Work required
Only text belongs in your copy of the listing below; reproduce it exactly and leave out the pictures.
(Supplied data Opens)
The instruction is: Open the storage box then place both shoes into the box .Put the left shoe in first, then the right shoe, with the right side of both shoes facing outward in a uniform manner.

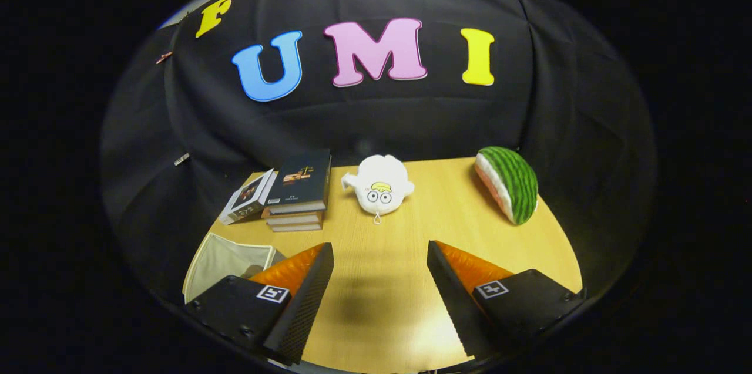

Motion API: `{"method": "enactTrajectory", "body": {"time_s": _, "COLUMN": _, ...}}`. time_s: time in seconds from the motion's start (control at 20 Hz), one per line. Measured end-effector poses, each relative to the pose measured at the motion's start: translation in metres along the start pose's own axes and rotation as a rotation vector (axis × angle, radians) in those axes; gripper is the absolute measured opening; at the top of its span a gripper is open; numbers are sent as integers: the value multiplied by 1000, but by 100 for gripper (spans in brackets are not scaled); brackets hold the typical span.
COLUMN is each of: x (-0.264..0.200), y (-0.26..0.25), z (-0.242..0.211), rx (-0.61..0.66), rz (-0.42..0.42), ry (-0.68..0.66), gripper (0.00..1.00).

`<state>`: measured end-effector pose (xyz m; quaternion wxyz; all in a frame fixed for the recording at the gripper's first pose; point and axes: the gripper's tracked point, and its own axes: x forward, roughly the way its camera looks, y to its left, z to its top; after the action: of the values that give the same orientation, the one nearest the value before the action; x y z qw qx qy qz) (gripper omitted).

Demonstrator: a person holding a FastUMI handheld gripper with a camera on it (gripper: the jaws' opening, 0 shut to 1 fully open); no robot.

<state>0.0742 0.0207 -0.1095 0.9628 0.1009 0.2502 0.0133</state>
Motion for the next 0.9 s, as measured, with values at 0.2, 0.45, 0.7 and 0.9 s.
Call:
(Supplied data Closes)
Response to the exercise
The instruction is: Open the storage box then place both shoes into the box .Put the left shoe in first, then the right shoe, with the right side of both shoes facing outward in a uniform manner.


Motion API: `{"method": "enactTrajectory", "body": {"time_s": _, "COLUMN": _, ...}}`. time_s: time in seconds from the motion's start (control at 20 Hz), one per line. Measured end-effector poses, each relative to the pose measured at the motion's start: translation in metres along the start pose's own axes and rotation as a rotation vector (axis × angle, radians) in those axes; gripper is the absolute measured opening; at the top of its span a gripper is open; numbers are sent as integers: the value multiplied by 1000, but by 100 for gripper (spans in brackets are not scaled); brackets hold the typical span.
COLUMN is each of: x (-0.264..0.200), y (-0.26..0.25), z (-0.242..0.211), rx (-0.61..0.66), rz (-0.42..0.42), ry (-0.68..0.66), gripper (0.00..1.00).

`<state>`: measured end-effector pose (xyz m; quaternion wxyz; all in a frame fixed for the recording at the gripper's first pose; point and axes: the gripper's tracked point, and its own axes: x forward, roughly the way its camera looks, y to its left, z to its top; after the action: of the values that give the same orientation, the one nearest the value before the action; x y z qw qx qy qz) (gripper omitted).

Demonstrator: a person holding a FastUMI handheld gripper with a camera on it (gripper: the jaws' opening, 0 shut to 1 fully open); no robot.

<state>0.0742 0.0207 -0.1095 0.9628 0.1009 0.2502 0.0133</state>
Motion for the next 0.9 s, as measured, with values at 0.2, 0.45, 0.7 and 0.9 s.
Call:

Nothing else is needed to complete the answer.